### Supplied material

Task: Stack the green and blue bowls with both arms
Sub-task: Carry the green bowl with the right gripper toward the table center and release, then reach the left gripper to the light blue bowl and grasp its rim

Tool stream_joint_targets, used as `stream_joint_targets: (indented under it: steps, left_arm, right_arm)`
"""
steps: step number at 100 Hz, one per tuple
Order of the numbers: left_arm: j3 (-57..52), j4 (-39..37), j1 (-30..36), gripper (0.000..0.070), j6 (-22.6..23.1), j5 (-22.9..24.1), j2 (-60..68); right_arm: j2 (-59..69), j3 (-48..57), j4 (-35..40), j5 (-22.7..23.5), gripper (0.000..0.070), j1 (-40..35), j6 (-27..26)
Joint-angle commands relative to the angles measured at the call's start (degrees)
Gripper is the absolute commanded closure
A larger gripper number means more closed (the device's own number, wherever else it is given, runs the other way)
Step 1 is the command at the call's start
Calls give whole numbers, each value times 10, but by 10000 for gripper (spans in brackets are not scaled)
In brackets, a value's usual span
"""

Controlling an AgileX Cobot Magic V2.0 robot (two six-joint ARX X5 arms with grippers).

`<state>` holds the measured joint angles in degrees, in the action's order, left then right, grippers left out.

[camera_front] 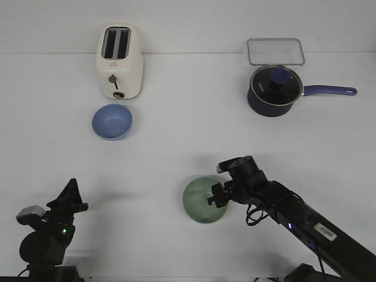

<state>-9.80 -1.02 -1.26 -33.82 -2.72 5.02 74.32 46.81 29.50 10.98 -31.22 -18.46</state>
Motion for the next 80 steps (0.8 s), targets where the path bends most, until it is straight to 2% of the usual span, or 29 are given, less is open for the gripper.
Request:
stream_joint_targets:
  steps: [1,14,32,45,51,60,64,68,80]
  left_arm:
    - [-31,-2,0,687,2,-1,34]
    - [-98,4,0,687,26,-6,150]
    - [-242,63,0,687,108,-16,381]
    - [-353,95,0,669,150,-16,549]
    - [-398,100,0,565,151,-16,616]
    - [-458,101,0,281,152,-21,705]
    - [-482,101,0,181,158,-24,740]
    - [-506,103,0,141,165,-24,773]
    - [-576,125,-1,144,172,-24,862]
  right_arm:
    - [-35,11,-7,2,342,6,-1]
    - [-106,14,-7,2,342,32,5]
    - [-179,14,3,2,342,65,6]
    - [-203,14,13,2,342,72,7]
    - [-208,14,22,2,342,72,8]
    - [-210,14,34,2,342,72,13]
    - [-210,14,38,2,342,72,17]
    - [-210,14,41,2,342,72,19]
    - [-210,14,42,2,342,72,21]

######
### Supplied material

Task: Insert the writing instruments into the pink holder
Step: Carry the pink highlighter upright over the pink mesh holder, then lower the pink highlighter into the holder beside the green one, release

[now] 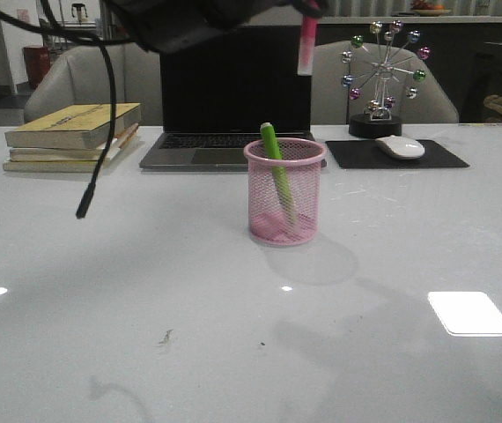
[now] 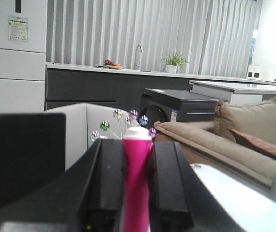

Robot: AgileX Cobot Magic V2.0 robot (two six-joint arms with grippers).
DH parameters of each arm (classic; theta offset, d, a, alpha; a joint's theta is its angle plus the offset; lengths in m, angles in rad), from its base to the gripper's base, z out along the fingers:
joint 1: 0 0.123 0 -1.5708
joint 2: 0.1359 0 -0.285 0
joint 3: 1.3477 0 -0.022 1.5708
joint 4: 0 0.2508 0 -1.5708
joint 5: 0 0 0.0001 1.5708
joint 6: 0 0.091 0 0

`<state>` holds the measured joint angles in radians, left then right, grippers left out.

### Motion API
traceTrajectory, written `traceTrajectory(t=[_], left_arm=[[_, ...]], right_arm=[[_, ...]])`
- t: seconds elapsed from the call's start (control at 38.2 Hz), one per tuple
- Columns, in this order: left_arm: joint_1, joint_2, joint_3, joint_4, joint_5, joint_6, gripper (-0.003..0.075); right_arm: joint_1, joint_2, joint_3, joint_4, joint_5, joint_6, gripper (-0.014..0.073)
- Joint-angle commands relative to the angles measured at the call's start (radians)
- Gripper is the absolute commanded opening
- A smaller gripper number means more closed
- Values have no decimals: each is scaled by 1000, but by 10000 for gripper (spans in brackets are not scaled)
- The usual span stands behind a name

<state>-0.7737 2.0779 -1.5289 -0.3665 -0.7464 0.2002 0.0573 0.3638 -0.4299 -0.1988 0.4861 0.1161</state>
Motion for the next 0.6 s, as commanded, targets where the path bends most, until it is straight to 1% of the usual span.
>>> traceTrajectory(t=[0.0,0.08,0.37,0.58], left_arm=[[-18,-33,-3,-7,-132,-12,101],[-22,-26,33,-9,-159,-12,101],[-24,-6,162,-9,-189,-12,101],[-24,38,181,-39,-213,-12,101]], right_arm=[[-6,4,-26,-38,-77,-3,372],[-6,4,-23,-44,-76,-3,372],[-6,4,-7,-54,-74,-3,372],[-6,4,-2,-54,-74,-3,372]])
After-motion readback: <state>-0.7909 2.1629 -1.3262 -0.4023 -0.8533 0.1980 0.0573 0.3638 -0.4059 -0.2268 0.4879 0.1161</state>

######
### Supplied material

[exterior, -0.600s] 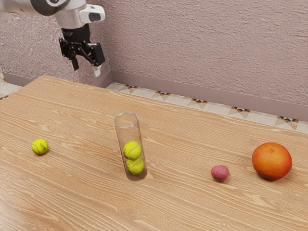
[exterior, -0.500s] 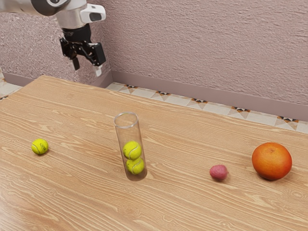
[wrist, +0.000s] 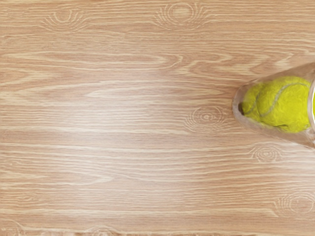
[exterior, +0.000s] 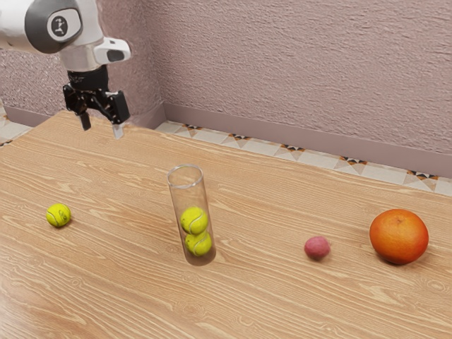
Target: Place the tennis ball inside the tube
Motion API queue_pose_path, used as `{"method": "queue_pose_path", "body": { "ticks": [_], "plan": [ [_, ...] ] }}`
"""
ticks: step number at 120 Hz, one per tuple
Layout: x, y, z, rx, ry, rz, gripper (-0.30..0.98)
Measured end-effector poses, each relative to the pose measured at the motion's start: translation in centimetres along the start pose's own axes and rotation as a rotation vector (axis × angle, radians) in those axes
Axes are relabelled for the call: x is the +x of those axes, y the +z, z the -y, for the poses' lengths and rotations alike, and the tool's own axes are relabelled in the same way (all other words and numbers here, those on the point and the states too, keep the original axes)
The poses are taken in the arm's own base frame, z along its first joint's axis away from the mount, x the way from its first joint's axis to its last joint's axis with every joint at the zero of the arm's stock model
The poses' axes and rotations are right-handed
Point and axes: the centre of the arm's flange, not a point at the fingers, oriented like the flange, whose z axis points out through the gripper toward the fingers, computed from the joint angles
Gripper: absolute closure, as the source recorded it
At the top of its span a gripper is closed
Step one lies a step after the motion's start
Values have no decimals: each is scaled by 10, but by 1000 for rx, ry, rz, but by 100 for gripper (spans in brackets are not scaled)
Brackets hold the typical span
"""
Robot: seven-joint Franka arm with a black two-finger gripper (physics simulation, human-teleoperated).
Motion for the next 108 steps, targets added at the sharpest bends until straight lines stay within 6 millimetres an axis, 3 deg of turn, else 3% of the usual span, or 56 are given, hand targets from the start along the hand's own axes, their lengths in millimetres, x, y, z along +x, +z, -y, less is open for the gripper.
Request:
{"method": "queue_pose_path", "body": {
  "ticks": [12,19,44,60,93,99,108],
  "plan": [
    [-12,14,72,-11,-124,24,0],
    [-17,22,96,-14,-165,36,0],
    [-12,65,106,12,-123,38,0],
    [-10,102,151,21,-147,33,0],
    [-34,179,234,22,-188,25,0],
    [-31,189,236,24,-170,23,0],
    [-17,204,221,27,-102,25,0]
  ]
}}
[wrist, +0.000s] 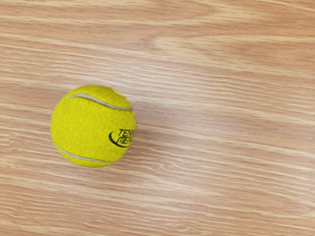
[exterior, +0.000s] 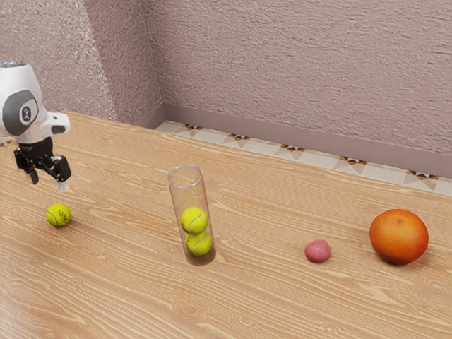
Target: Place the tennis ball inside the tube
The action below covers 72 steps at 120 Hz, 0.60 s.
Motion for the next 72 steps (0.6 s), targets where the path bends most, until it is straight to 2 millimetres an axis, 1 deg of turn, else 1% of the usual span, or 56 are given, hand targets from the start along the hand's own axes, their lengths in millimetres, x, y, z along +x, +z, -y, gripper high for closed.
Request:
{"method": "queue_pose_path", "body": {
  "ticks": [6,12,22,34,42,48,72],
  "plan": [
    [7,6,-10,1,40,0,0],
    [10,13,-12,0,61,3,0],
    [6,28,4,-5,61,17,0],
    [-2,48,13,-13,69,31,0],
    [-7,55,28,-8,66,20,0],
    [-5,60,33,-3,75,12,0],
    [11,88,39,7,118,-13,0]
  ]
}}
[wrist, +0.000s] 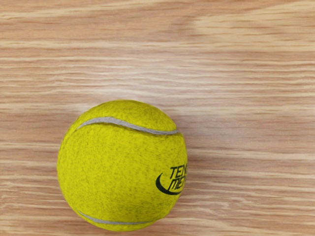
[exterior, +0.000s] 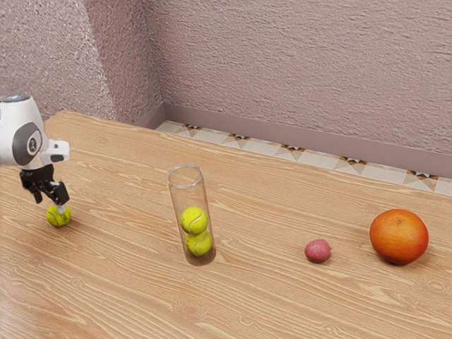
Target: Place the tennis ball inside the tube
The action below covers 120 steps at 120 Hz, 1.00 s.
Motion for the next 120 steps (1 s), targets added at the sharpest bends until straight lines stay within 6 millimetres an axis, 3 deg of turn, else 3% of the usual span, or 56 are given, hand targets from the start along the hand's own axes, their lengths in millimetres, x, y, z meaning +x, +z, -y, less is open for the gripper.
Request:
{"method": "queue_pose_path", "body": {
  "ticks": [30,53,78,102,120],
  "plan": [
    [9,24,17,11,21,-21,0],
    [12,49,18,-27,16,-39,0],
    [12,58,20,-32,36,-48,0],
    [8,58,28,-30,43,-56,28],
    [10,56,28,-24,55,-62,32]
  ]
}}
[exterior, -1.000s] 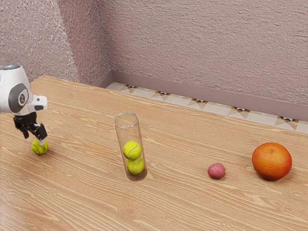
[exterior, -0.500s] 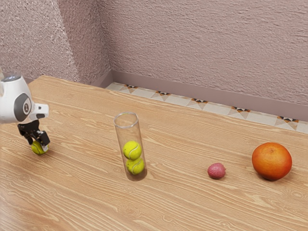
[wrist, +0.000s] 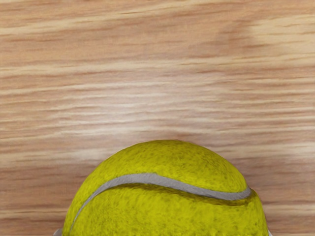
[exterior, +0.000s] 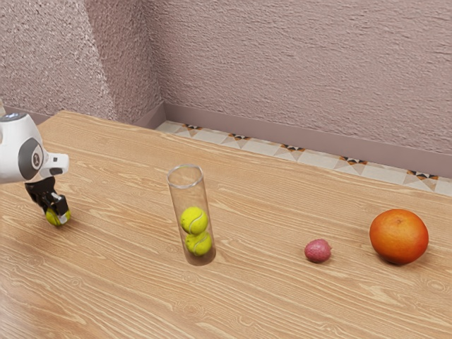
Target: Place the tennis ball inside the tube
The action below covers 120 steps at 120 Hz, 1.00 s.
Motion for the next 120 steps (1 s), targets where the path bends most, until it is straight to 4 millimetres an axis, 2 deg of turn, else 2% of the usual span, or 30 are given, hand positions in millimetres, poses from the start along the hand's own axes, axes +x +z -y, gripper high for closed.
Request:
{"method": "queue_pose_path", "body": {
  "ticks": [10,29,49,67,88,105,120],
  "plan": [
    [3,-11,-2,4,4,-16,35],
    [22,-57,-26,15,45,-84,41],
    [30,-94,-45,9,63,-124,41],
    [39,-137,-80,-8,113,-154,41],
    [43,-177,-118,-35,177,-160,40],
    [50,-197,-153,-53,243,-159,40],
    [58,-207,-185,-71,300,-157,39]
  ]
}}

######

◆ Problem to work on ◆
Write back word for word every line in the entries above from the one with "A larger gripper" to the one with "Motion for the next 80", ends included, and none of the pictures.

◆ Your solution ◆
A larger gripper number means more closed (the device's own number, wherever else it is given, runs the other way)
Step 1 is the command at the call's start
Calls give whole numbers, each value times 10, but by 10000 for gripper (spans in brackets are not scaled)
In brackets, a value's usual span
"""

Controlling an AgileX Cobot Magic V2.0 robot (two six-joint ARX X5 arms with grippers).

`<state>` holds the measured joint angles in degrees, in the action's order, left then right, grippers left out.

[camera_front] 

<state>-9.80 -1.02 -1.26 -33.82 -2.72 5.02 74.32 46.81 29.50 10.98 -31.22 -18.46</state>
Motion for the next 80 steps (0.8 s), targets where the path bends most, until it is straight to 2% of the usual span, or 29 are given, less is open for the gripper.

That brings the answer to completion.